WORK REQUIRED: Type the data below again exactly. Omit all pictures.

Records contained in a dataset
--*--

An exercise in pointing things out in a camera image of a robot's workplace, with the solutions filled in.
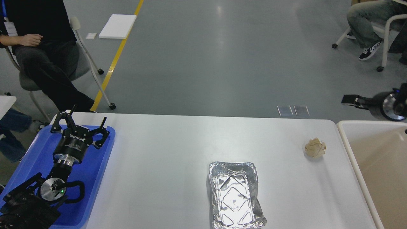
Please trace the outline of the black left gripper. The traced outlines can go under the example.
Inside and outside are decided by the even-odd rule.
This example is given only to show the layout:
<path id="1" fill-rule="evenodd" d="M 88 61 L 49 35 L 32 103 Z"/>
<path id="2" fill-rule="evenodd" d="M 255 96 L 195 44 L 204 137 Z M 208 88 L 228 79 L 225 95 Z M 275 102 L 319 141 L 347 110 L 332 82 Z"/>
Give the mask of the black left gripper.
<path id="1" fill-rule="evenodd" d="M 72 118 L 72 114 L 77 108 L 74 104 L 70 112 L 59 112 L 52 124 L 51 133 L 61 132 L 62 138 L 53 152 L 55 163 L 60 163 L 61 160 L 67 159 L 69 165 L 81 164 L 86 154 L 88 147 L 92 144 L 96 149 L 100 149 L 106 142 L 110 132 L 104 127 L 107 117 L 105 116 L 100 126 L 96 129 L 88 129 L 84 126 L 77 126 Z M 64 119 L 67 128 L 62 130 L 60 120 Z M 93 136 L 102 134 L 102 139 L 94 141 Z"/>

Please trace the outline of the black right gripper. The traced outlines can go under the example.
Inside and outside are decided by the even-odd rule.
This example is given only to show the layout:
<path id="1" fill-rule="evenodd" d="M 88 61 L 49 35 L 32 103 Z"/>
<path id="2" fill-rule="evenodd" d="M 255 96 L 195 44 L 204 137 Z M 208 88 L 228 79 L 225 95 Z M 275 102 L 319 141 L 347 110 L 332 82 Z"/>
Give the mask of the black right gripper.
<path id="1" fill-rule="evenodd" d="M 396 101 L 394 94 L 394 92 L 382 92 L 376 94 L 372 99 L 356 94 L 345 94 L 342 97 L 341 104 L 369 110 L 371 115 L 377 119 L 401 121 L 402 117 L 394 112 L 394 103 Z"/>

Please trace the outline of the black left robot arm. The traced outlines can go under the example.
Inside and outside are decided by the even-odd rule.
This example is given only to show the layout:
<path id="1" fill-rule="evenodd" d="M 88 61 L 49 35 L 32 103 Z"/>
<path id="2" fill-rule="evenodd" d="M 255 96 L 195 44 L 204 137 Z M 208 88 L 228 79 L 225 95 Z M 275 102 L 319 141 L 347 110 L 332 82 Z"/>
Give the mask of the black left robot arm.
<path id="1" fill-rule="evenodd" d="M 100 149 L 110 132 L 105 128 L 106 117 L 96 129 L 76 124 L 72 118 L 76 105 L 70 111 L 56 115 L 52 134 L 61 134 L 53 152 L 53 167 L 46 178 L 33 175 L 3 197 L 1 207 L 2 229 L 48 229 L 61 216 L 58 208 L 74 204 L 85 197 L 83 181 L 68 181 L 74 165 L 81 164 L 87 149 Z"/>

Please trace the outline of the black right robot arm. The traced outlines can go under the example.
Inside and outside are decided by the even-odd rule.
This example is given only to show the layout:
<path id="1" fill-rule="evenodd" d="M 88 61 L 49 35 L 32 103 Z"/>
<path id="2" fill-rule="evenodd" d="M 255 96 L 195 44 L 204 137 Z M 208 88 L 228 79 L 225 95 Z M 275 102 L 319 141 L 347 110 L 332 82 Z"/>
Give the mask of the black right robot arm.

--*--

PROBLEM SOLUTION:
An exercise in pointing things out in a camera image of a robot's workplace, with the solutions filled in.
Please trace the outline of the black left gripper. The traced outlines can go under the example.
Inside and outside are decided by the even-odd rule.
This example is given only to show the layout:
<path id="1" fill-rule="evenodd" d="M 88 61 L 49 35 L 32 103 Z"/>
<path id="2" fill-rule="evenodd" d="M 255 96 L 195 44 L 204 137 Z M 208 88 L 228 79 L 225 95 Z M 275 102 L 319 141 L 347 110 L 332 82 Z"/>
Give the mask of the black left gripper.
<path id="1" fill-rule="evenodd" d="M 72 118 L 72 114 L 77 108 L 74 104 L 70 112 L 59 112 L 52 124 L 51 133 L 61 132 L 62 138 L 53 152 L 55 163 L 60 163 L 61 160 L 67 159 L 69 165 L 81 164 L 86 154 L 88 147 L 92 144 L 96 149 L 100 149 L 106 142 L 110 132 L 104 127 L 107 117 L 105 116 L 100 126 L 96 129 L 88 129 L 84 126 L 77 126 Z M 64 119 L 67 128 L 62 130 L 60 120 Z M 93 136 L 102 134 L 102 139 L 94 141 Z"/>

Please trace the outline of the black right gripper. The traced outlines can go under the example.
Inside and outside are decided by the even-odd rule.
This example is given only to show the layout:
<path id="1" fill-rule="evenodd" d="M 88 61 L 49 35 L 32 103 Z"/>
<path id="2" fill-rule="evenodd" d="M 255 96 L 195 44 L 204 137 Z M 208 88 L 228 79 L 225 95 Z M 275 102 L 319 141 L 347 110 L 332 82 Z"/>
Give the mask of the black right gripper.
<path id="1" fill-rule="evenodd" d="M 396 101 L 394 94 L 394 92 L 382 92 L 376 94 L 372 99 L 356 94 L 345 94 L 342 97 L 341 104 L 369 110 L 371 115 L 377 119 L 401 121 L 402 117 L 394 112 L 394 103 Z"/>

Please trace the outline of the black left robot arm. The traced outlines can go under the example.
Inside and outside are decided by the even-odd rule.
This example is given only to show the layout:
<path id="1" fill-rule="evenodd" d="M 88 61 L 49 35 L 32 103 Z"/>
<path id="2" fill-rule="evenodd" d="M 255 96 L 195 44 L 204 137 Z M 208 88 L 228 79 L 225 95 Z M 275 102 L 319 141 L 347 110 L 332 82 Z"/>
Give the mask of the black left robot arm.
<path id="1" fill-rule="evenodd" d="M 100 149 L 110 132 L 105 128 L 106 117 L 96 129 L 76 124 L 72 118 L 76 105 L 70 111 L 56 115 L 52 134 L 61 134 L 53 152 L 53 167 L 46 178 L 33 175 L 3 197 L 1 207 L 2 229 L 48 229 L 61 216 L 58 208 L 74 204 L 85 197 L 83 181 L 68 181 L 74 165 L 81 164 L 87 149 Z"/>

Please trace the outline of the black right robot arm. The traced outlines can go under the example.
Inside and outside are decided by the even-odd rule.
This example is given only to show the layout:
<path id="1" fill-rule="evenodd" d="M 88 61 L 49 35 L 32 103 Z"/>
<path id="2" fill-rule="evenodd" d="M 255 96 L 195 44 L 204 137 Z M 208 88 L 228 79 L 225 95 Z M 275 102 L 319 141 L 347 110 L 332 82 Z"/>
Give the mask of the black right robot arm.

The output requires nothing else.